From CBC: “Family physician Dr. Gabor Maté doesn’t hold back when asked about his regrets as a parent. ‘The fact is that when my kids were small, I was a workaholic physician, very much respected in the community and well remunerated,’ he told The Current’s Matt Galloway. ‘But I wasn’t emotionally available for my children… Because of my workaholism, when you’re at home, you’re irritable because you’re in withdrawal, and that’s what my kids experienced.’
. . . ‘It’s considered normal in our society that children don’t see their parents the whole day, and the people they do see are not emotionally nurturing caregivers,’ he said. ‘It’s considered normal in this society for people to work in stressful jobs that impose mental and physical burdens on their systems.’
‘What I’m saying is that what is considered to be normal in our society in many cases is unhealthy and unnatural for human health and for optimal healthy human development.’

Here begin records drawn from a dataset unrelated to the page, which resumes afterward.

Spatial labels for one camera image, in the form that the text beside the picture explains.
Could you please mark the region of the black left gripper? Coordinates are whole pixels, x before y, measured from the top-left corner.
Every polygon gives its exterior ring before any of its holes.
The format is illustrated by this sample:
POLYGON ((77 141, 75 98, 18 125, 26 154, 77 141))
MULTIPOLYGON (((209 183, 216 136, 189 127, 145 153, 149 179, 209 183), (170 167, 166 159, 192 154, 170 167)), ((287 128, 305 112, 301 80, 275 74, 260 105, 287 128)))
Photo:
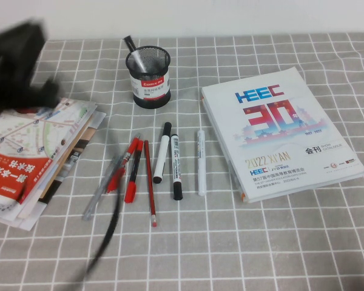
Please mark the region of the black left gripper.
POLYGON ((59 101, 59 84, 48 79, 41 87, 31 78, 44 47, 42 24, 25 21, 0 32, 0 113, 7 109, 47 107, 59 101))

That point is one of the main focuses of Gabor and [his son] Daniel’s new book, The Myth of Normal: Trauma, Illness and Healing in a Toxic Culture. Released on Sept. 13, the book untangles some misconceptions about what makes people sick, and offers a guide for health, healing and challenging perceptions of normalcy and trauma.
‘My intention in this book is that people should understand themselves and they should understand the conditions that shape their lives, their thoughts, their relationships, their health, their illness,’ Gabor said.”